While some evolving standards attempt to standardize the locations of such directories,
most applications create their own cache directories in unpredictable locations
and manage them independently of other applications.
It therefore becomes very tedious,
even for experienced users who can easily recognize cache directories,
to figure out and list all of the appropriate --exclude
options
for backups or other directory traversal operations.
Some applications,
such as recent versions of KDE,
keep their cache directories in /tmp
or /var/tmp
,
which at least partly solves this problem
by getting the cached content out of the user's home directory entirely.
But there are good reasons an application or user
might not want these caches in /tmp
or /var/tmp
:
for example,
those directories may be on a different partition with limited space,
or files in them may be cleared out by the system too frequently
(e.g., after a day, or on every reboot)
to allow the cache to serve its intended purpose effectively.
The Filesystem Hierarchy Standard
specifies a system-wide /var/cache
directory
intended to hold such cached information,
but this directory is not generally world-writable,
and thus can only be used by applications
pre-packaged with the system or installed by the system administrator.
The XDG Base Directory Specification
instead recommends that applications create their caches
in a location specified by a user environment variable,
or in a standard subdirectory of the user's home directory if that environment variable doesn't exist.
The XDG convention allows applications to operate without special permissions,
but it does not help systemwide backup or data management utilities
locate individual users' cache directories reliably,
because each user might set the environment variable differently in his or her login profile.

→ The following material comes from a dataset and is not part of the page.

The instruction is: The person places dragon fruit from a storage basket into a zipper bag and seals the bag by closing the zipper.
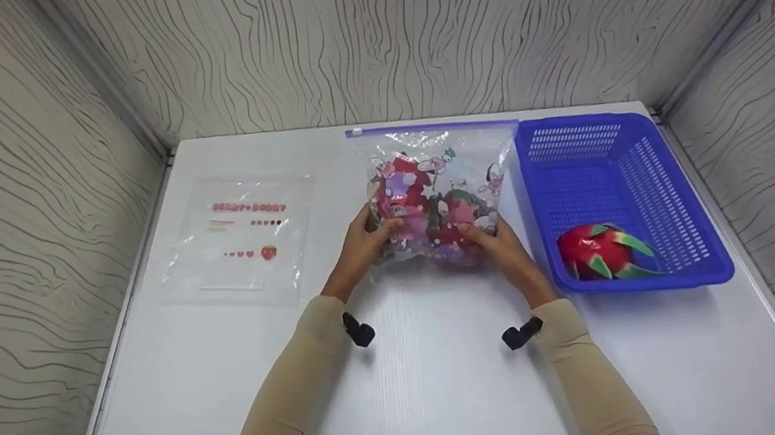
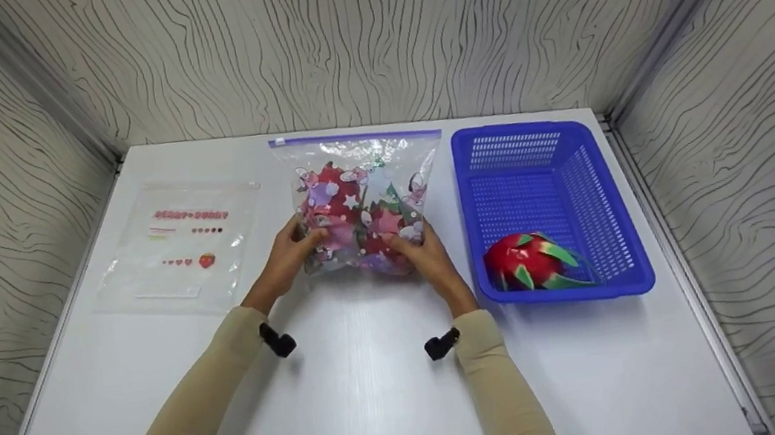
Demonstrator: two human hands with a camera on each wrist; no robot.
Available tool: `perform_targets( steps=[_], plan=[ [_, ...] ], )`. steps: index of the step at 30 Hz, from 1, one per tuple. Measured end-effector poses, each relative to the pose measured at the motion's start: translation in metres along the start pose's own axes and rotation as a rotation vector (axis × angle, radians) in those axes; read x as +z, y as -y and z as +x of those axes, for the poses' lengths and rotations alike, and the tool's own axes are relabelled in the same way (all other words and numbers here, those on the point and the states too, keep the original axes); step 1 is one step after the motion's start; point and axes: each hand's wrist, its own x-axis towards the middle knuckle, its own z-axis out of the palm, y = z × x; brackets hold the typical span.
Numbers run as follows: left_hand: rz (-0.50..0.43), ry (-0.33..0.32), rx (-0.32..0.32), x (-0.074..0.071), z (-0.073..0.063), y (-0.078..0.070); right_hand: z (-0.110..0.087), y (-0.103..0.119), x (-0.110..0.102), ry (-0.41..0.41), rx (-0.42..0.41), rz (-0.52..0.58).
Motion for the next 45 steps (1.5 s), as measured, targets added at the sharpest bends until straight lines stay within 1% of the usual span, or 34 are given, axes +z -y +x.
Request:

Given the present non-existence of any perfect agreement on where applications should store their cached information, I propose a very simple convention that will at least allow such information to be identified effectively. Regardless of where the application decides to (or is configured to) place its cache directory, it should place within this directory a file named:
CACHEDIR.TAG
This file must be an ordinary file, not for example a symbolic link. Additionally, the first 43 octets of this file must consist of the following ASCII header string:
Signature: 8a477f597d28d172789f06886806bc55
Case is important in the header signature,
there can be no whitespace or other characters in the file
before the 'S',
and there is exactly one space character
(ASCII code 32 decimal)
after the colon.
The header string does not have to be followed by an LF or CR/LF in the file
in order for the file to be recognized as a valid cache directory tag.
The hex value in the signature
happens to be the MD5 hash of the string ".IsCacheDirectory
".
This signature header is required
to avoid the chance of an unrelated file named CACHEDIR.TAG
being mistakenly interpreted as a cache directory tag
by data management utilities,
and (for example) causing valuable data not to be backed up.
The content of the remainder of the tag file is currently unspecified,
except that it should be a plain text file in UTF-8 encoding,
and any line beginning with a hash character ('#
')
should be treated as a comment
and ignored by any software that reads the file.
We will henceforth refer to a file named as specified above, and having the required signature at the beginning of its content, as a cache directory tag.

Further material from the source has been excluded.